• WHAT TO WORK ON:
An exact repetition of the listing is required.
*** Opening of INFORMATION SUPPLIED ***
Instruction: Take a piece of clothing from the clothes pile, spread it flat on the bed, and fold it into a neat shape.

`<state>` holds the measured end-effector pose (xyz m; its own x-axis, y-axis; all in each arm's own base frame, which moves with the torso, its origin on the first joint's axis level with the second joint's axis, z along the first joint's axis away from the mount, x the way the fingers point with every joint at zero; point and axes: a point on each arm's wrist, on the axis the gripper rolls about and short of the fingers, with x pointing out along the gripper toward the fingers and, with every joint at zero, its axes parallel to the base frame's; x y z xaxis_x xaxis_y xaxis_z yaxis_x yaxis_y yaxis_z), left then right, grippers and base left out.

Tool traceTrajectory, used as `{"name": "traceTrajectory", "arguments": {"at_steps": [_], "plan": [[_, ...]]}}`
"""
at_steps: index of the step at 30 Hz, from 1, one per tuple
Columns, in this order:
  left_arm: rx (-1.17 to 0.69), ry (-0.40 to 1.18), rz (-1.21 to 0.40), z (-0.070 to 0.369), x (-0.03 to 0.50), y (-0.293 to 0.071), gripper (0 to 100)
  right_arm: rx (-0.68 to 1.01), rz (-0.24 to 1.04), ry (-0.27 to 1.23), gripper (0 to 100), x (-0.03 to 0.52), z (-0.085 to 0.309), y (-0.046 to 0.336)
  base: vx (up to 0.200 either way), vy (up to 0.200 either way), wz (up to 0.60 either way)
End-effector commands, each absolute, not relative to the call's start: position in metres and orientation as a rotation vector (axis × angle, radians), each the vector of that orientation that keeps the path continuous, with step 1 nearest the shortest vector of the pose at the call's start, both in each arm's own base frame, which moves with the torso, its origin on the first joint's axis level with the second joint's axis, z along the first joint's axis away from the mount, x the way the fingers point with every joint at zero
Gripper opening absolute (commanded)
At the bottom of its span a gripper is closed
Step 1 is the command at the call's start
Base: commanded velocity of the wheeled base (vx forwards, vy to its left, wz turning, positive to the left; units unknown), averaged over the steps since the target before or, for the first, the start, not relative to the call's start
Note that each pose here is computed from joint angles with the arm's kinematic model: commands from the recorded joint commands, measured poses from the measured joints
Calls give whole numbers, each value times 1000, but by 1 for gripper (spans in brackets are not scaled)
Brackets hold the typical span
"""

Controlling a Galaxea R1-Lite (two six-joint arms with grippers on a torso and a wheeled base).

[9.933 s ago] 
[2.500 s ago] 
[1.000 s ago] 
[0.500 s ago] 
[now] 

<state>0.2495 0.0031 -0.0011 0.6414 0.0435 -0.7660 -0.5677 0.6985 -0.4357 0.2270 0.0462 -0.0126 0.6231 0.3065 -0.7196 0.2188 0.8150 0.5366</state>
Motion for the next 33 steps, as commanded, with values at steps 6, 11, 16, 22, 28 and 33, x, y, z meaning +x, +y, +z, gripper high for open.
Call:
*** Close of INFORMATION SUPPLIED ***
• EXPECTED ANSWER:
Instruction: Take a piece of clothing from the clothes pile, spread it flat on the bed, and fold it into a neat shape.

`<state>` holds the measured end-effector pose (xyz m; its own x-axis, y-axis; all in each arm's own base frame, which moves with the torso, its origin on the first joint's axis level with the second joint's axis, z along the first joint's axis away from the mount, x the way the fingers point with every joint at zero; point and axes: a point on each arm's wrist, on the axis the gripper rolls about and short of the fingers, with x pointing out along the gripper toward the fingers and, with every joint at zero, its axes parallel to the base frame's; x y z xaxis_x xaxis_y xaxis_z yaxis_x yaxis_y yaxis_z), left then right, grippers and base left out.

Tool traceTrajectory, used as `{"name": "traceTrajectory", "arguments": {"at_steps": [_], "plan": [[_, ...]]}}`
"""
at_steps: index of the step at 30 Hz, from 1, one per tuple
Columns, in this order:
  left_arm: rx (-1.17 to 0.69), ry (-0.40 to 1.18), rz (-1.21 to 0.40), z (-0.070 to 0.369), x (-0.03 to 0.50), y (-0.293 to 0.071), gripper (0 to 100)
  right_arm: rx (-0.68 to 1.01), rz (-0.24 to 1.04), ry (-0.27 to 1.23), gripper (0 to 100), x (-0.03 to 0.52), z (-0.085 to 0.309), y (-0.046 to 0.336)
  base: vx (up to 0.200 either way), vy (up to 0.200 either way), wz (up to 0.60 either way)
End-effector commands, each absolute, not relative to the call's start: position in metres and orientation as a rotation vector (axis × angle, radians), each the vector of that orientation that keeps the path continuous, with step 1 nearest the shortest vector of the pose at the call's start, both in each arm's own base frame, which moves with the torso, its origin on the first joint's axis level with the second joint's axis, z along the first joint's axis away from the mount, x the way the fingers point with every joint at zero
Gripper opening absolute (commanded)
At the bottom of its span a gripper is closed
Step 1 is the command at the call's start
Base: commanded velocity of the wheeled base (vx forwards, vy to its left, wz turning, positive to the left; units unknown), averaged over the steps since the target before or, for the first, the start, not relative to the call's start
Note that each pose here is computed from joint angles with the arm's kinematic model: commands from the recorded joint commands, measured poses from the measured joints
Calls give whole numbers, each value times 1000, but by 1 for gripper (spans in brackets are not scaled)
Brackets hold the typical span
"""

Controlling a Galaxea R1-Lite (two six-joint arms with grippers on a torso and a wheeled base).

[9.933 s ago] 
[2.500 s ago] 
[1.000 s ago] 
[0.500 s ago] 
[now] 

<state>0.2495 0.0031 -0.0011 0.6414 0.0435 -0.7660 -0.5677 0.6985 -0.4357 0.2270 0.0462 -0.0126 0.6231 0.3065 -0.7196 0.2188 0.8150 0.5366</state>
Motion for the next 33 steps, as commanded, with values at steps 6, 11, 16, 22, 28 and 33, x, y, z meaning +x, +y, +z, gripper high for open.
Call:

This concludes the response.